**YOUR TASK**
Could you please find each line in the records that contains the word "image" and copy it?

EXERCISE MATERIALS START

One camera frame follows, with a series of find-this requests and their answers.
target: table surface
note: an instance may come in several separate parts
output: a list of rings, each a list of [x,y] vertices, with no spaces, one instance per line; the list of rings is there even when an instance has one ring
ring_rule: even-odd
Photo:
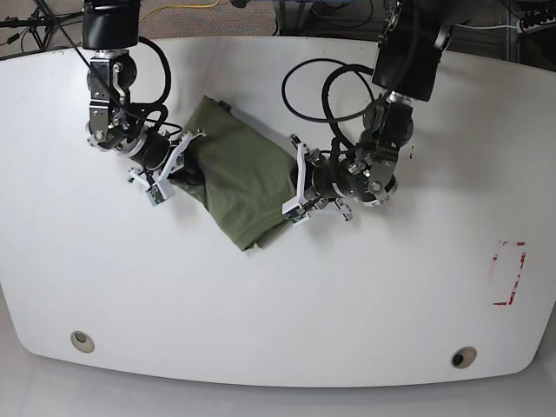
[[[288,135],[325,149],[331,132],[288,113],[286,72],[322,56],[373,65],[376,52],[282,37],[159,44],[173,71],[170,121],[184,123],[211,96],[292,153]],[[158,97],[156,56],[142,46],[132,56],[133,100]],[[333,69],[293,76],[294,106],[319,116]],[[0,282],[30,352],[282,387],[467,380],[533,359],[556,299],[556,75],[446,53],[431,101],[414,106],[388,205],[351,202],[351,222],[314,218],[242,253],[192,198],[152,208],[126,181],[132,162],[89,147],[86,73],[70,50],[0,63]],[[335,114],[368,101],[359,83],[338,80]],[[361,120],[344,129],[358,137]],[[94,353],[74,349],[74,331],[93,338]],[[478,356],[456,369],[463,347]]]

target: metal grommet
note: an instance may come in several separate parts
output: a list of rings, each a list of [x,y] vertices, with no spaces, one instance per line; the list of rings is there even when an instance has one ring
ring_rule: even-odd
[[[84,354],[90,354],[95,350],[95,343],[84,332],[73,332],[70,339],[74,348]]]
[[[465,369],[471,366],[477,357],[477,350],[474,347],[464,347],[452,355],[452,366],[456,369]]]

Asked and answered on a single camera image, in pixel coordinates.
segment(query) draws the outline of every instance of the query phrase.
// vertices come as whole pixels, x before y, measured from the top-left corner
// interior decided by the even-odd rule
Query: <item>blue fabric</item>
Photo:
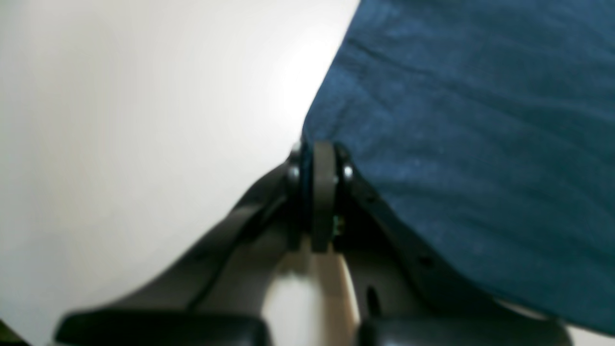
[[[615,334],[615,1],[363,0],[303,131],[478,287]]]

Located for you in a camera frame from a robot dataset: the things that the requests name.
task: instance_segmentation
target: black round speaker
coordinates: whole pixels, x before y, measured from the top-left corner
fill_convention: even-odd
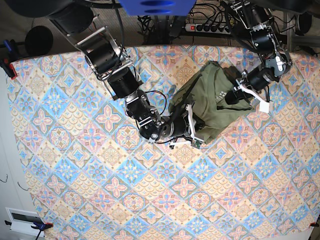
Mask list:
[[[54,43],[54,37],[49,28],[35,26],[26,35],[24,46],[30,57],[42,56],[49,53]]]

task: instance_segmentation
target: patterned tablecloth
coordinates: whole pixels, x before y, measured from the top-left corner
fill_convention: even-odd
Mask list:
[[[128,48],[143,89],[171,96],[207,61],[251,71],[241,48]],[[291,54],[273,111],[239,118],[198,150],[139,138],[81,53],[25,59],[7,80],[17,148],[49,239],[255,240],[305,231],[320,214],[320,65]],[[150,102],[163,109],[161,95]]]

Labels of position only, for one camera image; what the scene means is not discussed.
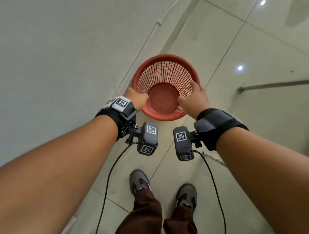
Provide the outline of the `person's left hand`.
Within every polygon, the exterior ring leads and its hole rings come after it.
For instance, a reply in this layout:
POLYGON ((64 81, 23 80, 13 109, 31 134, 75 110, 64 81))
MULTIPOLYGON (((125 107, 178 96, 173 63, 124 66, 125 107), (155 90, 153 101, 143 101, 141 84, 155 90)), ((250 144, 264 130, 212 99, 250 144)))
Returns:
POLYGON ((123 96, 133 103, 138 112, 143 109, 143 107, 138 107, 138 93, 133 88, 127 88, 123 96))

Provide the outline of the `white wall conduit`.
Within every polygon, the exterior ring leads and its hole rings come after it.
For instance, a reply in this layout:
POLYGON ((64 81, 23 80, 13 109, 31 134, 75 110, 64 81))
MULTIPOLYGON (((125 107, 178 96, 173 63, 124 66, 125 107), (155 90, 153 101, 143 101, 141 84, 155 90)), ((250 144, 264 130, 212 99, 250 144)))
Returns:
POLYGON ((142 54, 144 53, 147 45, 149 44, 149 42, 151 41, 152 37, 154 36, 154 34, 156 33, 156 30, 158 27, 162 26, 162 22, 164 21, 165 17, 167 16, 167 14, 175 7, 175 5, 178 3, 179 0, 174 0, 172 2, 172 4, 168 7, 168 9, 164 12, 164 14, 162 15, 162 17, 160 17, 154 27, 152 28, 150 34, 148 35, 145 43, 143 44, 141 50, 139 51, 138 55, 136 56, 136 58, 134 59, 132 65, 130 66, 129 70, 126 72, 124 78, 122 79, 121 83, 119 84, 118 88, 116 89, 116 91, 113 94, 113 97, 117 96, 120 92, 122 87, 125 85, 125 82, 127 81, 127 79, 129 79, 129 75, 130 73, 133 71, 133 68, 137 65, 138 60, 140 59, 140 57, 142 56, 142 54))

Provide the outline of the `brown trousers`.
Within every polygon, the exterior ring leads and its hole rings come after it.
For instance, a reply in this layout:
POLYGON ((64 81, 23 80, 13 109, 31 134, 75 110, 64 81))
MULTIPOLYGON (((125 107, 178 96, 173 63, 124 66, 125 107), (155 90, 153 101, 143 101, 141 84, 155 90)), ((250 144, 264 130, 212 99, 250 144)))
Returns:
POLYGON ((193 213, 187 207, 176 207, 172 216, 163 220, 160 202, 149 189, 135 195, 133 211, 117 228, 115 234, 197 234, 193 213))

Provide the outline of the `grey metal rail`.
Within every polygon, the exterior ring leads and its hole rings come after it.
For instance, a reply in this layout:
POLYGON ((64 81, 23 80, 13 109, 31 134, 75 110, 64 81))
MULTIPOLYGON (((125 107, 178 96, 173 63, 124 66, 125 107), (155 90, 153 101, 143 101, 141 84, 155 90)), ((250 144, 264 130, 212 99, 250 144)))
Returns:
POLYGON ((269 88, 280 88, 280 87, 291 87, 299 85, 309 85, 309 79, 307 80, 297 80, 297 81, 287 81, 287 82, 277 82, 277 83, 268 83, 260 85, 251 85, 245 86, 244 84, 238 87, 238 92, 250 91, 250 90, 261 90, 269 88))

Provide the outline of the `person's right hand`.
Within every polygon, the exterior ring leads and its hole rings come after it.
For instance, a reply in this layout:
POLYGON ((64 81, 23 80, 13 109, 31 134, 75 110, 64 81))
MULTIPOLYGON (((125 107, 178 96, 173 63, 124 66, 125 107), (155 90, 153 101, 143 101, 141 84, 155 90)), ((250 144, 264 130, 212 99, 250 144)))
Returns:
POLYGON ((197 84, 194 81, 190 82, 192 92, 191 92, 191 104, 180 104, 184 111, 192 117, 193 119, 197 120, 198 115, 210 108, 210 103, 207 97, 207 93, 205 88, 201 85, 197 84))

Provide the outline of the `red plastic mesh basket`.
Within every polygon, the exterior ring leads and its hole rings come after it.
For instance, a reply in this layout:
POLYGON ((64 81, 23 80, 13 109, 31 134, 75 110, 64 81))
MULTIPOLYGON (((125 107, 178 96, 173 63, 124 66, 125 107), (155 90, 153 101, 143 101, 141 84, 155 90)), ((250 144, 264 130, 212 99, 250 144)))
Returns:
POLYGON ((169 122, 186 115, 177 99, 191 95, 191 81, 200 84, 199 76, 189 62, 179 56, 162 54, 151 57, 137 69, 132 88, 149 96, 142 109, 145 115, 169 122))

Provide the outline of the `person's right forearm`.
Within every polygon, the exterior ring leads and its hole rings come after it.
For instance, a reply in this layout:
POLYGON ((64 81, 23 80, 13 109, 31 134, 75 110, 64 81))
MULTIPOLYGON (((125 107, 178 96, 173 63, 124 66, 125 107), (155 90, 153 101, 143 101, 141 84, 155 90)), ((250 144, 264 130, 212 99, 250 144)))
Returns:
POLYGON ((309 234, 309 158, 240 127, 216 150, 240 187, 280 234, 309 234))

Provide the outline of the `grey shoe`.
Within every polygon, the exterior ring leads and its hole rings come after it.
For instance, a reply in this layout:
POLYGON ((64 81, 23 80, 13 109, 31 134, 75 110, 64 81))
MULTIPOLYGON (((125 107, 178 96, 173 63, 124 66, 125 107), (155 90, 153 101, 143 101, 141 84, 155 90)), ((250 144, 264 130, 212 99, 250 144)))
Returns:
POLYGON ((176 195, 176 207, 187 207, 194 213, 197 207, 197 191, 190 183, 183 184, 176 195))
POLYGON ((133 195, 141 189, 149 189, 150 182, 146 174, 142 170, 133 170, 129 176, 129 187, 133 195))

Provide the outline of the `person's left forearm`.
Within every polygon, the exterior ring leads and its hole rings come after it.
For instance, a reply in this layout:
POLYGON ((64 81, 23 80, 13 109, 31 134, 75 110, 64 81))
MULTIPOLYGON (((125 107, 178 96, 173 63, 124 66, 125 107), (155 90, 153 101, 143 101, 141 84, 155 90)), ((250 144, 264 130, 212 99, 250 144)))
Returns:
POLYGON ((117 136, 100 115, 0 167, 0 234, 61 234, 117 136))

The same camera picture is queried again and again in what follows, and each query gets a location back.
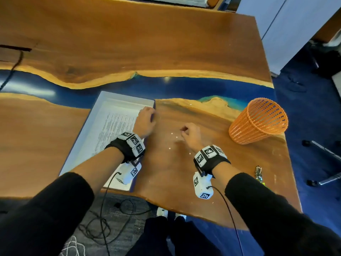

EXERCISE MATERIALS END

**SOLUTION FOR THIS PROBLEM**
Asked and answered on a single camera image, in pixel coordinates.
Labels of position only, for one camera image; what the scene means is not discussed.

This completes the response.